** What to do **
Tally up the lines below that contain the word "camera" and give the total alone.

Data extracted from a collection:
::::::::

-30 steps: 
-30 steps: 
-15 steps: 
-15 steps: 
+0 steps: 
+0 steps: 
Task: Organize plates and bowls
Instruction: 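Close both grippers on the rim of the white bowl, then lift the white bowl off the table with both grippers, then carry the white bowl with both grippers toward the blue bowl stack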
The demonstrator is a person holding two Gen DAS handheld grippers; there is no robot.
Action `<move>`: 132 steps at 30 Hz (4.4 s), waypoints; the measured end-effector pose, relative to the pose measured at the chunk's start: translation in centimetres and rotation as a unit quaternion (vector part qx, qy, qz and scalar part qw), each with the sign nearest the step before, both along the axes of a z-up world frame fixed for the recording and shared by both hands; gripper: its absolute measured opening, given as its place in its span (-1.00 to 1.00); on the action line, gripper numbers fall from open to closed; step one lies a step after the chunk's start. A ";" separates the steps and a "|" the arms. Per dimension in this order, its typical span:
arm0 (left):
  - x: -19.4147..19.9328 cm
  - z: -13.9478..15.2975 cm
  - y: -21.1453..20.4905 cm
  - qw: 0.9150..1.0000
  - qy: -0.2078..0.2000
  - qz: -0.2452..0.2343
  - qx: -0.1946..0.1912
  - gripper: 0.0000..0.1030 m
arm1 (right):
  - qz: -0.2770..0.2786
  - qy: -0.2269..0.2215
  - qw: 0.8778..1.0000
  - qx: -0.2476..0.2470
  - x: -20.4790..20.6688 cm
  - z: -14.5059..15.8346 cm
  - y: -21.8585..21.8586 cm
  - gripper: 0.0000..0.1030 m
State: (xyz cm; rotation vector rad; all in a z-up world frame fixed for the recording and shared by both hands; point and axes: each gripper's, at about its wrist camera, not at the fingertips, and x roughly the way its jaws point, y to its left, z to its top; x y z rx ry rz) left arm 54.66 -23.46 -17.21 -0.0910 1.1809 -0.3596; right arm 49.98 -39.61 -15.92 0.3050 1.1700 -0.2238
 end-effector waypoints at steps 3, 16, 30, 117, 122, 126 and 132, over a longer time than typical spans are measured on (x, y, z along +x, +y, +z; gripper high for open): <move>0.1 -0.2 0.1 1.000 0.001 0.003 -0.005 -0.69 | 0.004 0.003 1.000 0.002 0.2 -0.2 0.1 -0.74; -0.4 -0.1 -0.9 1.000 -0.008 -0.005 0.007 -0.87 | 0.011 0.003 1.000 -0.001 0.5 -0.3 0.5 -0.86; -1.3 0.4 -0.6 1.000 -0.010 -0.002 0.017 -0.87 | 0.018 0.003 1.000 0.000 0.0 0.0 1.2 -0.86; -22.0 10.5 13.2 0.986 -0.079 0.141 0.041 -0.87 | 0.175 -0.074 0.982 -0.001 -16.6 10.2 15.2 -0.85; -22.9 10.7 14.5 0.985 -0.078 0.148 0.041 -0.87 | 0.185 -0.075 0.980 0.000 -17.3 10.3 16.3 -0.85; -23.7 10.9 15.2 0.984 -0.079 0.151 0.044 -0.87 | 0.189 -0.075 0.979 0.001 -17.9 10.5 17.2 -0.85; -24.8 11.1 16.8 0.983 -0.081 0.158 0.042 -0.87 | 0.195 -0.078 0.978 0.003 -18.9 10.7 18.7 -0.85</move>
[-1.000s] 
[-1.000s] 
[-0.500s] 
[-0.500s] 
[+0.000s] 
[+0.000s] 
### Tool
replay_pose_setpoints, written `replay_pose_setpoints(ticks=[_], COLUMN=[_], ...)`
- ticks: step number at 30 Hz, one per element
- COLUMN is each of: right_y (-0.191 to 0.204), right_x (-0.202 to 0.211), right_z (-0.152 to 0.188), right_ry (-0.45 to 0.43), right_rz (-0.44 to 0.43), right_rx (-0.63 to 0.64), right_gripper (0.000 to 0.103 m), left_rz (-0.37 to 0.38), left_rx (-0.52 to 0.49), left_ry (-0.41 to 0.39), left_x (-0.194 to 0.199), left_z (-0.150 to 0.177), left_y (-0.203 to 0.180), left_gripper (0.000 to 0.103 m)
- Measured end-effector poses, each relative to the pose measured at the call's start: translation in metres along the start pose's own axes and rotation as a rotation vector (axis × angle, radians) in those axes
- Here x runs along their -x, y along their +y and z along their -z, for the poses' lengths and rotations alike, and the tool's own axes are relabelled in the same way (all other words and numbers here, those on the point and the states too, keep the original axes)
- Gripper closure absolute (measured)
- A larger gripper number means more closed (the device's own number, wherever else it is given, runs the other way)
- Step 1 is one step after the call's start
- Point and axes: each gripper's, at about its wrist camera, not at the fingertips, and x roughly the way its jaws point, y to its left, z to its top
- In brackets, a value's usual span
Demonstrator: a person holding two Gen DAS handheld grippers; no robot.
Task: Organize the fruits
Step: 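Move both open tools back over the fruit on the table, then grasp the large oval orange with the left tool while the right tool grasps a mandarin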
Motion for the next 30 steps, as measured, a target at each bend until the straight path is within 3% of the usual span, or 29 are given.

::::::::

** Output **
2